You can use the Wizard on data that is already imported into Excel; or you can open a tab-delimited text file directly from your hard drive.

The format of the data that you want to import can either be a Table or an Indexed List. Tables are often generated by absorbance/fluorescence plate readers, and indexed lists may be produced by QPCR machines.

Step 1: Source of the data

Start the Wizard from the XL Toolbox menu (Excel® 2003) or from the “Misc. data functions” menu on the Ribbon (Excel® 2007).

In the first step, you indicate the soure of your data.

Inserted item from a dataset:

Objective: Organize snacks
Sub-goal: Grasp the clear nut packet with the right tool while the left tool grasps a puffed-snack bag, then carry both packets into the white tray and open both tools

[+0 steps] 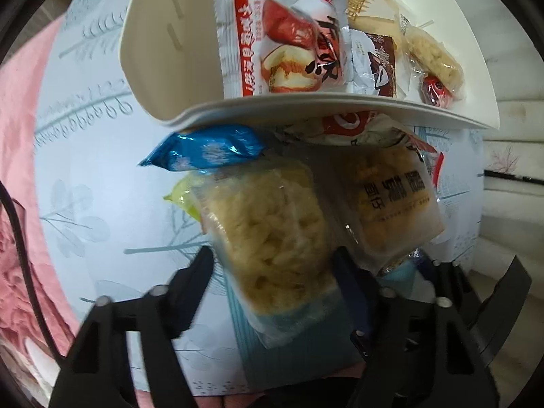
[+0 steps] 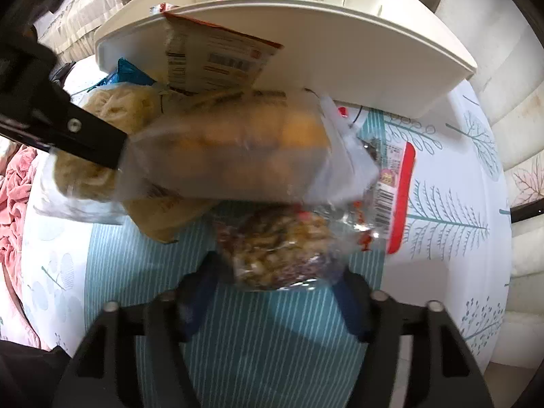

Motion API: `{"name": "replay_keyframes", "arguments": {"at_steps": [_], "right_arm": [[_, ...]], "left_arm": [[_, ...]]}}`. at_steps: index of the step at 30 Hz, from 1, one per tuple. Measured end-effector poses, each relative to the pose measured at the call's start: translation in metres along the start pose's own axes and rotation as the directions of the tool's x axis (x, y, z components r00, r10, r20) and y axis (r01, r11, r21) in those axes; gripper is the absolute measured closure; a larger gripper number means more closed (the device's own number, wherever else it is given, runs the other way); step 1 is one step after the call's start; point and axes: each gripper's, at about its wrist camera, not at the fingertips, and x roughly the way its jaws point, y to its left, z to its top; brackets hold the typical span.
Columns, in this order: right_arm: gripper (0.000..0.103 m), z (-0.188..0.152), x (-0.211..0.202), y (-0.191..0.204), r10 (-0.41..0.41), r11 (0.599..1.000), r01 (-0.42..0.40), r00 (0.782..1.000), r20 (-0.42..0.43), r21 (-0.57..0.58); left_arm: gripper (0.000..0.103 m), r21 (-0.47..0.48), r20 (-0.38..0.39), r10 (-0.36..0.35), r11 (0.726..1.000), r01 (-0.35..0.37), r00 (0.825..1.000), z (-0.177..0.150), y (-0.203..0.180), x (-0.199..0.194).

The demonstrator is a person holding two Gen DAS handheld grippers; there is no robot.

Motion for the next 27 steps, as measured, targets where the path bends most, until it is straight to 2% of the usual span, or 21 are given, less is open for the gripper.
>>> {"name": "replay_keyframes", "arguments": {"at_steps": [9,14,20,24,27], "right_arm": [[0.047,0.006,0.004,-0.004,-0.010,0.999,0.012,0.998,-0.057,0.049],[0.048,0.028,0.014,0.004,0.006,0.995,0.007,0.992,-0.126,0.104],[0.048,0.041,0.019,0.014,0.049,0.980,0.001,0.968,-0.246,0.199],[0.048,0.046,0.014,0.025,0.071,0.976,-0.005,0.952,-0.297,0.218],[0.048,0.055,0.005,0.029,0.120,0.968,-0.039,0.940,-0.321,0.247]], "left_arm": [[0.048,-0.010,-0.012,-0.056,0.998,0.055,0.998,-0.003,0.012,0.006],[0.052,-0.011,-0.019,-0.082,0.997,0.082,0.996,-0.005,0.024,-0.002],[0.054,-0.039,-0.012,-0.107,0.994,0.107,0.994,-0.019,0.054,-0.017],[0.054,-0.080,-0.015,-0.106,0.991,0.105,0.994,-0.030,0.076,-0.026],[0.054,-0.109,-0.016,-0.102,0.989,0.100,0.995,-0.040,0.092,-0.035]]}}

This can either be data on the worksheet that is currently visible, data in text form on the Windows® clipboard, or a tab-delimited text file.

Directly importing from the clipboard or a text file works best with indexed lists (see Step 2), because the Wizard may have more difficulty finding an unknown data table.

When you import data in table format from the clipboard or from a file, the Wizard will look for the first cell that contains the word “data”, and assume that the data table is located directly underneath it. If the data on the clipboard does not contain the word “data”, the Wizard assumes that all of the data on the clipboard has to be imported.

Step 2: Format of the data

In the second step, you can describe the format of the data. If you already selected a range of cells, choose “From selection”. Otherwise, select a multiwell format, or enter your own dimensions for the plate.

Next, indicate whether your data is in table or in indexed list format:

Table format

In table format, the data is reported in the same layout as the original multiwell plate. To use the Wizard, you can either select the entire table in Excel before you start the Wizard; or you can select just the top-left cell and tell the Wizard how many rows and columns to analyze.

Indexed list format

In indexed format, each well is written into an individual row. Well ID’s are given in the “A1” style (where the letter indicates the row and the number the column on the plate). Note that the data of interest (the Ct values) are located a certain number of columns to the right of the cell containing the well ID; more on that below.

Row and column offsets for list data

Important for QPCR output When importing an indexed list, you may have to tell the Transpose Wizard where exactly to find the data that you are interested in. For example, in the image below, the well ID (”A1”) is located in the selected cell, but the *Ct (dRn)* value that you want to import is actually located *four* columns to the right and *one row below* this identifier.

Row offset

In the Wizard, you would enter these parameters as in the example below:

Entering row and columns offsets for index list data

Step 3: Data layout

In step 3, you tell the Wizard how the data is arranged on the plate. The options are self-explanatory except for the Interlacing option.

Interlacing means that you have multiple experiments on one plate, as is common for QPCR runs. For example, you start pipetting your samples for Gene 1 into the first row of the plate; when you reach the end of the first row, you proceed with the 4th row, because you have two interlacing experiments (Genes 2 and 3) in rows 2 and 3.


Interlacing example

Interlacing layouts are often used to facilitate pipetting of multiple samples.

Step 4: Output format

In step 4 of the Wizard, you can define your preferred output format. Many of the options are self-explanatory, but some require explanation:

  • Linearize: Normally the output is in a table format, i.e. in a vertical table, the samples are written in rows, and the replicates for each sample are written in columns. You can choose however to have all data written in just one column or row, which is what “Linearize” will do.
  • Auto number format: When checked, the Wizard will figure out what the optimal number format may be. Data with large numbers will be rounded, data with small numbers will have 1-3 decimal digits, and data that consists entirely of whole numbers will have no decimal digits at all.
  • Skip empty samples: If you did not fill the entire plate with samples, the Wizard will produce gaps in your data table. You can eliminate these gaps by checking the “Skip empty samples” option.